**Data segment**
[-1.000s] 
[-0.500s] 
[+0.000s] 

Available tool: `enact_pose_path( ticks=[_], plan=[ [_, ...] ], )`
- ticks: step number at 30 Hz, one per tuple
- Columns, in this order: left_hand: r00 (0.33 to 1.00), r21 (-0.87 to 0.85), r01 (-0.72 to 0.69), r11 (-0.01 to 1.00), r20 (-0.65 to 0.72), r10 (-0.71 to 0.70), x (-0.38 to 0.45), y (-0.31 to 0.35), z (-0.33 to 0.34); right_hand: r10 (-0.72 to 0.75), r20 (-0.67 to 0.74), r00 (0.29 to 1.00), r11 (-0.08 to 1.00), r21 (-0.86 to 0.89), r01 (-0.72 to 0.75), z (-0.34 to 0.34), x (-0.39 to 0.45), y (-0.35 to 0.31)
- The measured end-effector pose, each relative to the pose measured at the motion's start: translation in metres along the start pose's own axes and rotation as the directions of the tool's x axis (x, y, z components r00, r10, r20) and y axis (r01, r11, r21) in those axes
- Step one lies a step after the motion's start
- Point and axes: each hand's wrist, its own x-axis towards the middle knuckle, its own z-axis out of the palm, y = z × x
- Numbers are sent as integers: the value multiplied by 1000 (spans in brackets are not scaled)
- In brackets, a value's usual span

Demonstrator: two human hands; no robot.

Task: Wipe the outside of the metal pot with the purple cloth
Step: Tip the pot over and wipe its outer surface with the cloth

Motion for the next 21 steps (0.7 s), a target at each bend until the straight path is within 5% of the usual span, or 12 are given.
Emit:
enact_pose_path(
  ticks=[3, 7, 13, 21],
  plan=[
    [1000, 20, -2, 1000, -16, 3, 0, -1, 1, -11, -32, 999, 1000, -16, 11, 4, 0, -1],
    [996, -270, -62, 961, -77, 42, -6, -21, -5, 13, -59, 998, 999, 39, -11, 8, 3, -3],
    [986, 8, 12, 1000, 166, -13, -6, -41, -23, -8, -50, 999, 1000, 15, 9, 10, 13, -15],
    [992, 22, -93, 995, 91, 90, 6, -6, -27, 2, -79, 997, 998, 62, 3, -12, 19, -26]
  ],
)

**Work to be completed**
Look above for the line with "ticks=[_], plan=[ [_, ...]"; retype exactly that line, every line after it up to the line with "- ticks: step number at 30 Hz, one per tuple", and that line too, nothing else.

**Written solution**
Available tool: `enact_pose_path( ticks=[_], plan=[ [_, ...] ], )`
- ticks: step number at 30 Hz, one per tuple

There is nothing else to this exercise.